▶ What you need to do
As you look over the data below, please find each line where the word "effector" appears, then copy it.

START Data

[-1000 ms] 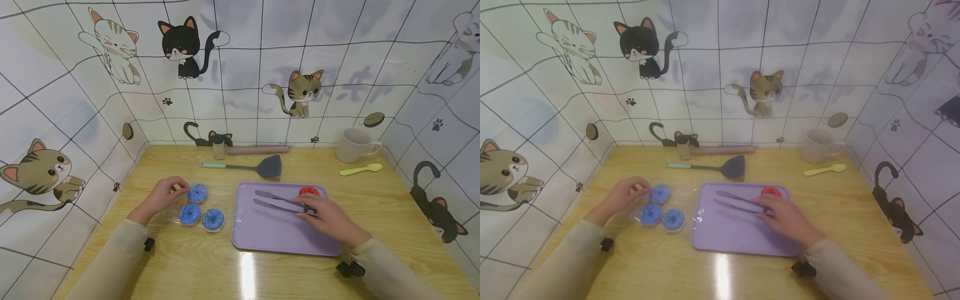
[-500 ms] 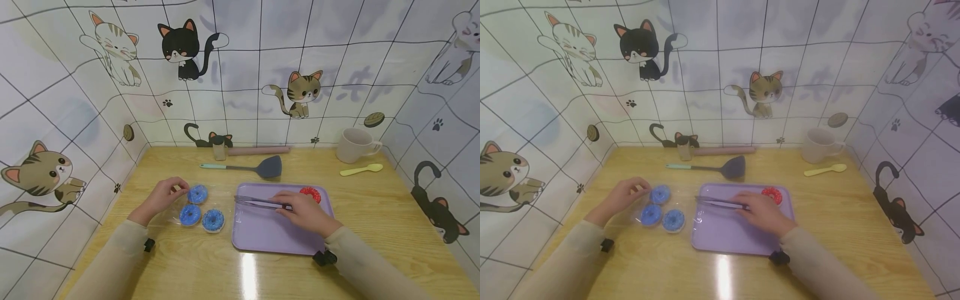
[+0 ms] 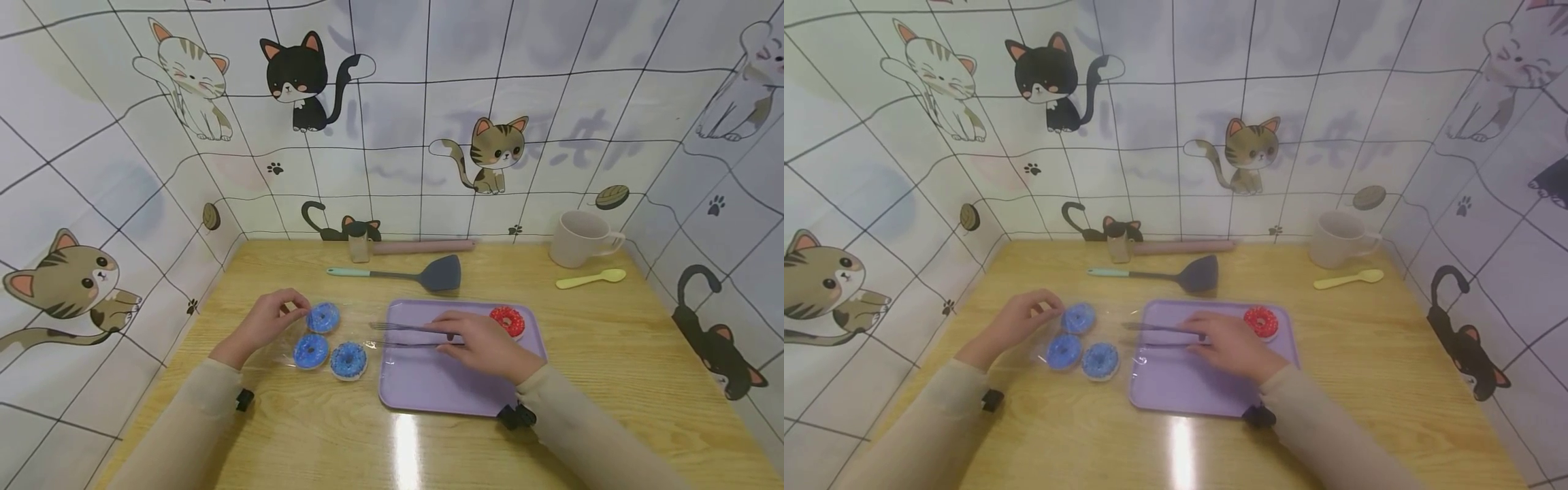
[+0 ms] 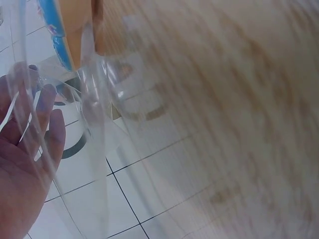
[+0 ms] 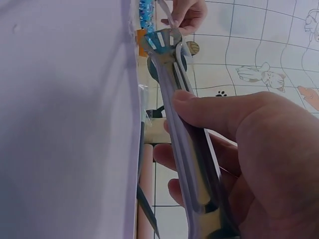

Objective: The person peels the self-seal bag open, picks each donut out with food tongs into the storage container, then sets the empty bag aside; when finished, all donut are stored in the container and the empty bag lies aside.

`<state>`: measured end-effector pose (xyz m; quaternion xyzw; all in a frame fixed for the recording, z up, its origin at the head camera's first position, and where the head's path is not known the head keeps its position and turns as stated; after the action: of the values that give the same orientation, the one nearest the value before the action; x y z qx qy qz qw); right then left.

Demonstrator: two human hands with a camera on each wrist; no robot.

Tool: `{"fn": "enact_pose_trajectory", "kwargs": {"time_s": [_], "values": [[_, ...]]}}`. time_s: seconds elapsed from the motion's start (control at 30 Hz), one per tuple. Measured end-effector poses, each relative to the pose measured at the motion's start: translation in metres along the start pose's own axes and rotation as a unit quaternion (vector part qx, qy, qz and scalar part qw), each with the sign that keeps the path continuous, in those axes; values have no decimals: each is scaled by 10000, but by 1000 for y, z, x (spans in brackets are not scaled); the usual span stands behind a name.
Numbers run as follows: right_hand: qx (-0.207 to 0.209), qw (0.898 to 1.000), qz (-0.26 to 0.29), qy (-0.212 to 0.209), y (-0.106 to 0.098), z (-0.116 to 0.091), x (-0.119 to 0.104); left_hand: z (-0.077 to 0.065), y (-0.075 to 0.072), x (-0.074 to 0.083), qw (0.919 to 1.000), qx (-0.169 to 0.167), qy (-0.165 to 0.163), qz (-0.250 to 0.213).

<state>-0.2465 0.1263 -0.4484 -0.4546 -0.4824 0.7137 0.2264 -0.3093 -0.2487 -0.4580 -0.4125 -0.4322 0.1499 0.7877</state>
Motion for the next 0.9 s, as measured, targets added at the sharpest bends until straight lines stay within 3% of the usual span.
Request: {"fn": "enact_pose_trajectory", "kwargs": {"time_s": [0.33,0.9], "values": [[-551,9980,124,-301,5,4,-5,-2,0,-3,10000,37,49,-35],[-783,9949,378,-503,17,17,-9,-4,2,-1,10000,-38,-18,-85]]}}
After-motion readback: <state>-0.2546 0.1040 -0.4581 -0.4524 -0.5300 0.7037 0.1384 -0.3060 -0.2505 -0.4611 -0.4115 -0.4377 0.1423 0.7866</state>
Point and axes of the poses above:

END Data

▶ Response area
`<state>`: measured end-effector pose (xyz m; quaternion xyzw; all in a frame fixed for the recording, z up, its origin at the head camera's first position, and where the head's path is not known the head keeps its position and turns as stated; after the action: of the values that give the same orientation, the one nearest the value before the action; x y z qx qy qz qw); right then left.
Tool: `{"fn": "enact_pose_trajectory", "kwargs": {"time_s": [_], "values": [[_, ...]]}}`. time_s: seconds elapsed from the motion's start (control at 30 Hz), one per tuple. Measured end-effector poses, each relative to the pose measured at the motion's start: translation in metres along the start pose's own axes and rotation as a unit quaternion (vector part qx, qy, qz and scalar part qw), each with the sign that keeps the path continuous, in those axes; values have no decimals: each is scaled by 10000, but by 1000 for y, z, x (spans in brackets are not scaled); the usual span stands behind a name.

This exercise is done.